# [WHAT YOU ARE ASKED TO DO]
Make an exact copy of all the entries, with the pictures left out.
Segment Open
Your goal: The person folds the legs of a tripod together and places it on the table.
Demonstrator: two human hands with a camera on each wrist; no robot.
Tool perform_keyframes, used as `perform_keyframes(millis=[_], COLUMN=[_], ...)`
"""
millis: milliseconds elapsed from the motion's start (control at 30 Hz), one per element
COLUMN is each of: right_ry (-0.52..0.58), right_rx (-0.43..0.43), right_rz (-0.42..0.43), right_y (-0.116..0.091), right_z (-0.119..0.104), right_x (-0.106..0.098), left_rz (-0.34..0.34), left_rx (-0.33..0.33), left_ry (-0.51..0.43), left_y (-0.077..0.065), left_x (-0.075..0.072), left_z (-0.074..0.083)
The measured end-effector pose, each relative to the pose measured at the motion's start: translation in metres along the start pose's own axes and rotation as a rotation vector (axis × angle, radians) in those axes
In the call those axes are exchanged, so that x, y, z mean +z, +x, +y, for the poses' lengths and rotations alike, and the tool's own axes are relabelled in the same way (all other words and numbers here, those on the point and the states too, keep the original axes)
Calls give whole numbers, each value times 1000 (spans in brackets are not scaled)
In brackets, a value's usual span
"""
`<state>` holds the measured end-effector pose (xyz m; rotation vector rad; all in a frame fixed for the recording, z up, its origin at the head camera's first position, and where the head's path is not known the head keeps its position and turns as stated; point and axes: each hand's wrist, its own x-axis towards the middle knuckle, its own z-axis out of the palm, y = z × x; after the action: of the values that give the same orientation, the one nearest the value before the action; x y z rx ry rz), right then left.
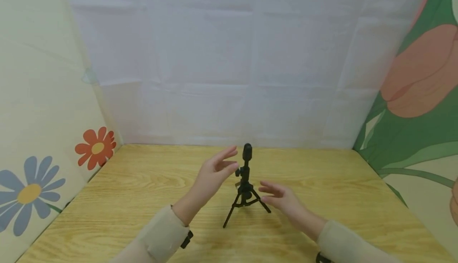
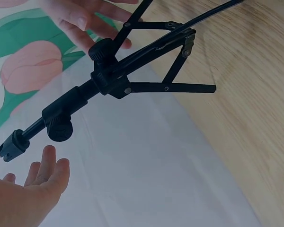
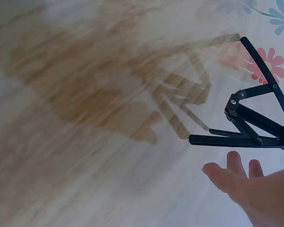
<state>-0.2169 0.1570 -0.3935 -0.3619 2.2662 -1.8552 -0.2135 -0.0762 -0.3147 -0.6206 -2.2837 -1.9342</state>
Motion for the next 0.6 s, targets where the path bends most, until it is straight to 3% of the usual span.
perform_keyframes(millis=[600], right_ry=[-45], right_rx=[23], right_rz=[-23], right_y=[7], right_z=[4], right_x=[8], left_rz=[-34], left_rx=[10], left_ry=[-31], left_y=[10], left_x=[11], left_z=[-2])
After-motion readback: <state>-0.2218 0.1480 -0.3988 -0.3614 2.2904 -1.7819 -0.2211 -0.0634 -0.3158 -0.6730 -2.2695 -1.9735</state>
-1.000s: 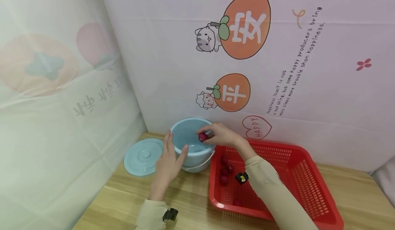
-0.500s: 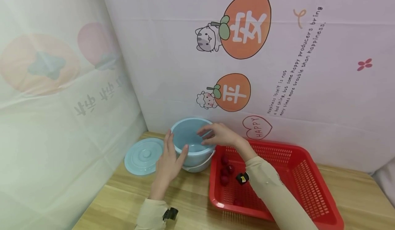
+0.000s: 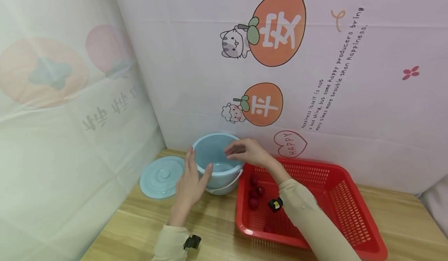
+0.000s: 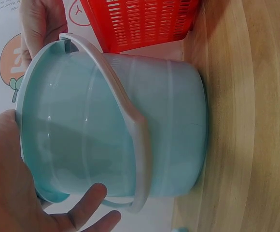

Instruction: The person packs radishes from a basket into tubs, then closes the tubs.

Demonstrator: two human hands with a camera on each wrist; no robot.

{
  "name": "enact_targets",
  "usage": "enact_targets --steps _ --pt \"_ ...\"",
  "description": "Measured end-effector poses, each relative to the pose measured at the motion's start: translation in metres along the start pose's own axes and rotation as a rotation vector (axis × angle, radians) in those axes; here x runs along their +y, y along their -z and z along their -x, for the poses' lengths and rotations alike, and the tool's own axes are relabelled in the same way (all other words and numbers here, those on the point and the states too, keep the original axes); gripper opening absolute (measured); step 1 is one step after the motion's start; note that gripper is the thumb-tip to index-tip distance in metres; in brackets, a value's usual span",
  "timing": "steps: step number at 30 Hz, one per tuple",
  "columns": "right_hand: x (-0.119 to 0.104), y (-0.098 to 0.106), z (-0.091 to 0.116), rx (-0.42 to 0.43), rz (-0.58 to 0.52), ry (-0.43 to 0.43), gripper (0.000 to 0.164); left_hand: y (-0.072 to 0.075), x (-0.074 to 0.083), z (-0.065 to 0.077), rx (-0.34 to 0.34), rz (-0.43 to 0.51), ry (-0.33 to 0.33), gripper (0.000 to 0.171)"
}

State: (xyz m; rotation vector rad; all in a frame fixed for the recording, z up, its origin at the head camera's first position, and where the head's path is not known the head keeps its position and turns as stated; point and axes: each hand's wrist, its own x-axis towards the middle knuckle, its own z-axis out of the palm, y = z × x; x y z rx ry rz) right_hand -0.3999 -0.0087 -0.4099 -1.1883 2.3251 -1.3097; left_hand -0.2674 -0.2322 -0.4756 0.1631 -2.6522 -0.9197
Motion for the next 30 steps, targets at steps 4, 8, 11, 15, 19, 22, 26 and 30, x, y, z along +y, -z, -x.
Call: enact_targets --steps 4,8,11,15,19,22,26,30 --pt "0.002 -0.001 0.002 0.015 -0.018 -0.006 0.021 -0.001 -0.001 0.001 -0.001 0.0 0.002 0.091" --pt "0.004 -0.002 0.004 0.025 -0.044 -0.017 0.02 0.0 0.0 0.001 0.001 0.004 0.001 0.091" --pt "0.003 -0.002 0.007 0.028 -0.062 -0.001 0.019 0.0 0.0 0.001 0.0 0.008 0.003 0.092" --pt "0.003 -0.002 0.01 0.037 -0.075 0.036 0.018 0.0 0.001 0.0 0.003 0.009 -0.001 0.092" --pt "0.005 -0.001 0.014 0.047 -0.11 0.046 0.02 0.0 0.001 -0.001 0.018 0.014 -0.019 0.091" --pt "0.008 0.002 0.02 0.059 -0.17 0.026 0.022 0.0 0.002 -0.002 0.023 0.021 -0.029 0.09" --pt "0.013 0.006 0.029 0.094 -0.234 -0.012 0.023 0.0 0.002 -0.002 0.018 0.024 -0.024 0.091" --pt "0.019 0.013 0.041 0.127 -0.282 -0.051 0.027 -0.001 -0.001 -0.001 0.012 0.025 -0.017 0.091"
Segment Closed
# [OUTPUT OF THE TASK]
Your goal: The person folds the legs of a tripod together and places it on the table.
Demonstrator: two human hands with a camera on each wrist; no robot.
Tool perform_keyframes, used as `perform_keyframes(millis=[_], COLUMN=[_], ...)`
"""
millis: milliseconds elapsed from the motion's start (control at 30 Hz), one per element
COLUMN is each of: right_ry (-0.52..0.58), right_rx (-0.43..0.43), right_rz (-0.42..0.43), right_y (-0.116..0.091), right_z (-0.119..0.104), right_x (-0.106..0.098), left_rz (-0.34..0.34), left_rx (-0.33..0.33), left_ry (-0.51..0.43), left_y (-0.077..0.065), left_x (-0.075..0.072), left_z (-0.074..0.083)
The measured end-effector pose, each relative to the pose measured at the motion's start: translation in metres along the start pose's own axes and rotation as a rotation vector (axis × angle, radians) in those axes
In the call those axes are exchanged, so that x, y, z mean +z, +x, +y, for the poses' lengths and rotations alike, and the tool's own axes are relabelled in the same way (all other words and numbers here, those on the point and the states too, keep the original axes)
Calls give whole numbers, each value times 1000 (spans in brackets are not scaled)
In brackets, a value's usual span
"""
`<state>` holds the measured end-effector pose (xyz m; rotation vector rad; all in a frame fixed for the recording, z up, its origin at the head camera's first position, and where the head's path is not known the head keeps its position and turns as stated; point and axes: each hand's wrist, its own x-axis towards the middle knuckle, its own z-axis out of the palm, y = z × x; after the action: of the values that give the same orientation, the one nearest the value before the action; x y z rx ry rz), right then left.
<state>-0.2169 0.1570 -0.3935 -0.3619 2.2662 -1.8552 -0.2135 -0.0762 -0.3147 -0.6206 -2.2837 -1.9342</state>
Motion for the next 0.6 s, targets where the path bends most, until it is straight to 3% of the usual span.
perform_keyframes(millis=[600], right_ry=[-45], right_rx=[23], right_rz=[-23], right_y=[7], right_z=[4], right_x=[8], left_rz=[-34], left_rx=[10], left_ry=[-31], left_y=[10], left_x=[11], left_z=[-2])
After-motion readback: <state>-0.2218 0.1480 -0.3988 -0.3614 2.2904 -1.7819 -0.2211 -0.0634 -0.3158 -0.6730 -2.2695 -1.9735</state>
-1.000s: 
-0.500s: 
+0.000s: 
+0.000s: 

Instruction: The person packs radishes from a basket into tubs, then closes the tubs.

Demonstrator: two human hands with a camera on each wrist; no robot.

{
  "name": "enact_targets",
  "usage": "enact_targets --steps _ --pt \"_ ...\"",
  "description": "Measured end-effector poses, each relative to the pose measured at the motion's start: translation in metres along the start pose's own axes and rotation as a rotation vector (axis × angle, radians) in those axes; here x runs along their +y, y along their -z and z along their -x, for the poses' lengths and rotations alike, and the tool's own axes are relabelled in the same way (all other words and numbers here, those on the point and the states too, keep the original axes); gripper opening absolute (measured); step 1 is one step after the motion's start; note that gripper is the thumb-tip to index-tip distance in metres; in brackets, a value's usual span",
  "timing": "steps: step number at 30 Hz, one per tuple",
  "columns": "right_hand: x (-0.119 to 0.104), y (-0.098 to 0.106), z (-0.091 to 0.116), rx (-0.42 to 0.43), rz (-0.58 to 0.52), ry (-0.43 to 0.43), gripper (0.000 to 0.164); left_hand: y (-0.072 to 0.075), x (-0.074 to 0.083), z (-0.065 to 0.077), rx (-0.34 to 0.34), rz (-0.43 to 0.51), ry (-0.33 to 0.33), gripper (0.000 to 0.171)"
}

State: (xyz m; rotation vector rad; all in a frame fixed for the recording, z up, its origin at the head camera's first position, and where the head's path is not known the head keeps its position and turns as stated; point and axes: each hand's wrist, its own x-axis towards the middle knuckle, its own z-axis out of the palm, y = z × x; x y z rx ry rz) right_hand -0.3999 -0.0087 -0.4099 -1.1883 2.3251 -1.3097; left_hand -0.2674 -0.2322 -0.4756 0.1631 -2.6522 -0.9197
Motion for the next 30 steps, targets at steps 4, 8, 11, 15, 19, 22, 26 and 30, x, y, z along +y, -z, -x.
Call: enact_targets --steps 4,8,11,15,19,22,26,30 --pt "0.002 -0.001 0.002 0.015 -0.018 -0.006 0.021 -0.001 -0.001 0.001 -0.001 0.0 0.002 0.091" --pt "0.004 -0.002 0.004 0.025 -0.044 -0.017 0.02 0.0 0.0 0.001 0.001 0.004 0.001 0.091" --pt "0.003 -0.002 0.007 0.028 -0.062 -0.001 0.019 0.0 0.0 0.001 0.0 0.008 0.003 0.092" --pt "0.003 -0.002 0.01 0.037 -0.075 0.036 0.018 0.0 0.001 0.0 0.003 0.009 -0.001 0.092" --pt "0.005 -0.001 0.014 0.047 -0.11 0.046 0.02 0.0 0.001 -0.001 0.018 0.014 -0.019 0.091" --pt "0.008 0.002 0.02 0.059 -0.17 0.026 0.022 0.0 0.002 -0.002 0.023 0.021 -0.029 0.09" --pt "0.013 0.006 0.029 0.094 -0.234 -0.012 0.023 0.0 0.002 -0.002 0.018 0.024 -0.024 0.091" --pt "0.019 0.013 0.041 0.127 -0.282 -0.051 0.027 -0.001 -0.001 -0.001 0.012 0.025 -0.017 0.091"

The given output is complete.